Their emphasis on patient choice of plans and benefits is not rational for two reasons. No individual can possibly predict his or her own future acute or chronic medical needs; everyone needs comprehensive coverage. Also, an effective insurance program requires pooling of all risks in order to effect a transfer from the many who are healthy to the fewer with health care needs; the healthy need to contribute equitably to a pool that provides full benefits for all participants.

The AMA states that federal guidelines such as the Federal Employees Health Benefits Program (FEHBP) should be used as references when considering if a given plan would provide meaningful coverage. Although the FEHBP plans fall short of benefits that would be covered under a single payer model, most of the FEHBP plans are far better than the newer innovative, underinsurance products. The AMA does acknowledge that meaningful coverage requires at least a minimal standard as set by the federal government. Skeletal insurance won’t do.

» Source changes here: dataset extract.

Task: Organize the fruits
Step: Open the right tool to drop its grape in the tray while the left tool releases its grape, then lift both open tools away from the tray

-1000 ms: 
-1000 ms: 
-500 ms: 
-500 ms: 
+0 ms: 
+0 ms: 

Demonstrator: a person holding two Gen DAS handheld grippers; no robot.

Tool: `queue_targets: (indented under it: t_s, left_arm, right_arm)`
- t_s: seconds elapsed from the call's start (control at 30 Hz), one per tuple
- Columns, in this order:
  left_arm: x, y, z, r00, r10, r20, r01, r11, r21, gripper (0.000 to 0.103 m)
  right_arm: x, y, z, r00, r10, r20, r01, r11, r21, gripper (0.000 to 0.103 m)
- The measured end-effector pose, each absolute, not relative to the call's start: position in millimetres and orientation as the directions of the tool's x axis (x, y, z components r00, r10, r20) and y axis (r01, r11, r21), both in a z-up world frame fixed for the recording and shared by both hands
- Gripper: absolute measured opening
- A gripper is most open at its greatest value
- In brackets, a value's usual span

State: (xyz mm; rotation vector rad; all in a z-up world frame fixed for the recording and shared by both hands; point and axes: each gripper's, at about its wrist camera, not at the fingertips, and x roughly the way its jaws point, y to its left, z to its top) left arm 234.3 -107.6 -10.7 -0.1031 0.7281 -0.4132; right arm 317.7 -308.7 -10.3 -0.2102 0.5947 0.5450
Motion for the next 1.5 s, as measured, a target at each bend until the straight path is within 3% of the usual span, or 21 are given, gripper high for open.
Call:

The AMA states that the system should ensure choice of health insurance and physician. But the majority of private plans today limit the choice of physicians, which is the choice that patients actually want. If the plans were to grant unlimited choice of physicians then they would lose the only real function that they serve: controlling fees through exclusive contracting. Without this function, private plans would be truly superfluous.

The AMA calls for providing care equitably. Although a single payer system would be only the first step toward achieving equitable access, at least it does remove the inequitable financial barriers that are characteristic of the private plans.

The AMA calls for reducing administrative costs and maximizing funding for patient care. No contest here. That is precisely what a single payer system accomplishes, whereas the private plans and the burden they place on providers are the sources of these inefficiencies.

The AMA states that health insurance coverage should be equitable, affordable and sustainable. Again, those are characteristics of the single payer model that the private insurance industry cannot provide.

The AMA states that the financing strategy should strive for simplicity, transparency and efficiency. Once again, the single payer model beats the private insurance industry hands down on these measures precisely because that is inherent in the single payer design.

The AMA supports the emphasis on personal responsibility as well as societal obligations. Everyone agrees that individuals should assume a personal responsibility to take good care of their own health. But we also have a societal obligation to see that the health care needs of everyone are met. That is the purpose of a single payer system, whereas private health plans deliberately establish financial and administrative barriers to care.

The most difficult issue in reform is how to pay for the 80 percent of health care that is used by the 20 percent of the population with greater health care needs. The AMA supports the principle that risk-related subsidies, such as those for high-risk pools, reinsurance and risk adjustment, should be financed through general tax revenues. They recommend against indirect methods that rely heavily on market regulation. Wow. Leave the private plans alone, but shift the real costs of health care to the taxpayers. Obviously, with a massive, tax-payer funded risk pool, we would have a de facto single payer system and would no longer need the private insurers.

It is amazing how close the AMA is to supporting the single payer model. It’s too bad that they don’t yet realize it.